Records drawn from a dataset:

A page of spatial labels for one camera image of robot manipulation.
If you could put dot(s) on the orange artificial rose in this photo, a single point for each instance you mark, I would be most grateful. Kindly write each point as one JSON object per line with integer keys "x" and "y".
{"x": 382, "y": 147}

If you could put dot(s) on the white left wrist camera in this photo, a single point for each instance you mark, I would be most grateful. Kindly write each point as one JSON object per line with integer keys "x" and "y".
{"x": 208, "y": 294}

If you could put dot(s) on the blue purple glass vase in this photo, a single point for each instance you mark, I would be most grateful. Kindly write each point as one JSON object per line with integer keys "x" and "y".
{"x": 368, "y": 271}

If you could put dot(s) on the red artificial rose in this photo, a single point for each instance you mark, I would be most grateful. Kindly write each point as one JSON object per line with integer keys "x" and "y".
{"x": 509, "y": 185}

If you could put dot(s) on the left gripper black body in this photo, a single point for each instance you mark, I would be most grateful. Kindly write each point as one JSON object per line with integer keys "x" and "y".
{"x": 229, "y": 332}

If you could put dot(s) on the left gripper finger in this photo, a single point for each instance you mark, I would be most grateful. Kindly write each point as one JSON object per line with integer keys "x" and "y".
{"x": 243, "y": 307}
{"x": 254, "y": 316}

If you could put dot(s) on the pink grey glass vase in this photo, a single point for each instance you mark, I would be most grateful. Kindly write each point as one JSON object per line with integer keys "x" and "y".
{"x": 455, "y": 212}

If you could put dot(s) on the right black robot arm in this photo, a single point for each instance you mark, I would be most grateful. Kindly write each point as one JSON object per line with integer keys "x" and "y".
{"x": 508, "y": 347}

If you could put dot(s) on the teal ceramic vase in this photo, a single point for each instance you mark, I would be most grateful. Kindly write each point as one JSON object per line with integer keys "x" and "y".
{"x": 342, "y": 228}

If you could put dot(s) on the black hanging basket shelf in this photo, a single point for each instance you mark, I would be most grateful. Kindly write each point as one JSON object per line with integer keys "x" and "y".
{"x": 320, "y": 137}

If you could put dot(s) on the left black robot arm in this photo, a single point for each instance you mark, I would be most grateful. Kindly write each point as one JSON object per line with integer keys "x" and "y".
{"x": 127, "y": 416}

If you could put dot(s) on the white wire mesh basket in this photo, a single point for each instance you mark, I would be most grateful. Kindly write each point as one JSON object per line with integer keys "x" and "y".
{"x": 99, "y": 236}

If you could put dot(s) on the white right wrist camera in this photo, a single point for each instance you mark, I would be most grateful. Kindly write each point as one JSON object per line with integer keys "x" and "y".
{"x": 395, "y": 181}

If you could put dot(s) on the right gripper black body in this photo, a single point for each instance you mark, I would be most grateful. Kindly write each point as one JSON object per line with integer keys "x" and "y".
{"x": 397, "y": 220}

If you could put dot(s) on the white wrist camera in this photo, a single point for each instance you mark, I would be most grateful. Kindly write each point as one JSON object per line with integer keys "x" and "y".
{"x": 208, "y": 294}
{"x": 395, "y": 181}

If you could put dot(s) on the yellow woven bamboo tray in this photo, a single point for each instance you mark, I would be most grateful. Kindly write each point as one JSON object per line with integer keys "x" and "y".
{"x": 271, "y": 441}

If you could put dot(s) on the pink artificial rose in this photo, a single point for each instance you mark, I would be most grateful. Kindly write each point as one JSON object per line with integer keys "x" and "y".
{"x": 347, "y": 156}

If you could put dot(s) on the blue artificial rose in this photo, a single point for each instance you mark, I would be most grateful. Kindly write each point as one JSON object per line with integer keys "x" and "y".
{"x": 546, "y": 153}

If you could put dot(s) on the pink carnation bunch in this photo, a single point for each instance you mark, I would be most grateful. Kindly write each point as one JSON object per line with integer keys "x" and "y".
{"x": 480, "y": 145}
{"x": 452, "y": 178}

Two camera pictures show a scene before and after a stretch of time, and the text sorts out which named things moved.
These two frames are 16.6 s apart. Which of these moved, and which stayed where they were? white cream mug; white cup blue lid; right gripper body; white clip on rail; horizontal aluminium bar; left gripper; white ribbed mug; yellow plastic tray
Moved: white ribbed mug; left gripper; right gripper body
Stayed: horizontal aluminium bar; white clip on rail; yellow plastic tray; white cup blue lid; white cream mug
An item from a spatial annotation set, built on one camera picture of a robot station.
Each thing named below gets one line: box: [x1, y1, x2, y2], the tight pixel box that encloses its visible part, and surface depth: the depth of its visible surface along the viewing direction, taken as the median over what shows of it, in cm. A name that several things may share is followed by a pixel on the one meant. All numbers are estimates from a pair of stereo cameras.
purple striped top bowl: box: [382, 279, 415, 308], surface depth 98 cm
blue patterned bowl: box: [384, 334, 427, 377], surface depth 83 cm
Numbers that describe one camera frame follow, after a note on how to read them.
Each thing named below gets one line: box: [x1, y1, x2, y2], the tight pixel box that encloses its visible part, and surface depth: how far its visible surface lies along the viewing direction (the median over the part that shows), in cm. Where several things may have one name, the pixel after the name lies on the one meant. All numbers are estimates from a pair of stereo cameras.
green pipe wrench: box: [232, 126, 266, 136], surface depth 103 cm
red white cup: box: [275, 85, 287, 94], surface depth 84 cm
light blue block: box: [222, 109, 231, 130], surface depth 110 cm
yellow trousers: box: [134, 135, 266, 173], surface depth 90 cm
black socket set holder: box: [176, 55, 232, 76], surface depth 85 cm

● **PROBLEM TO SOLVE**: Start at the line containing "yellow trousers: box: [134, 135, 266, 173], surface" and transcribe through the end of the entries. Please keep both ends and add nothing.

● **ANSWER BELOW**:
yellow trousers: box: [134, 135, 266, 173], surface depth 90 cm
black socket set holder: box: [176, 55, 232, 76], surface depth 85 cm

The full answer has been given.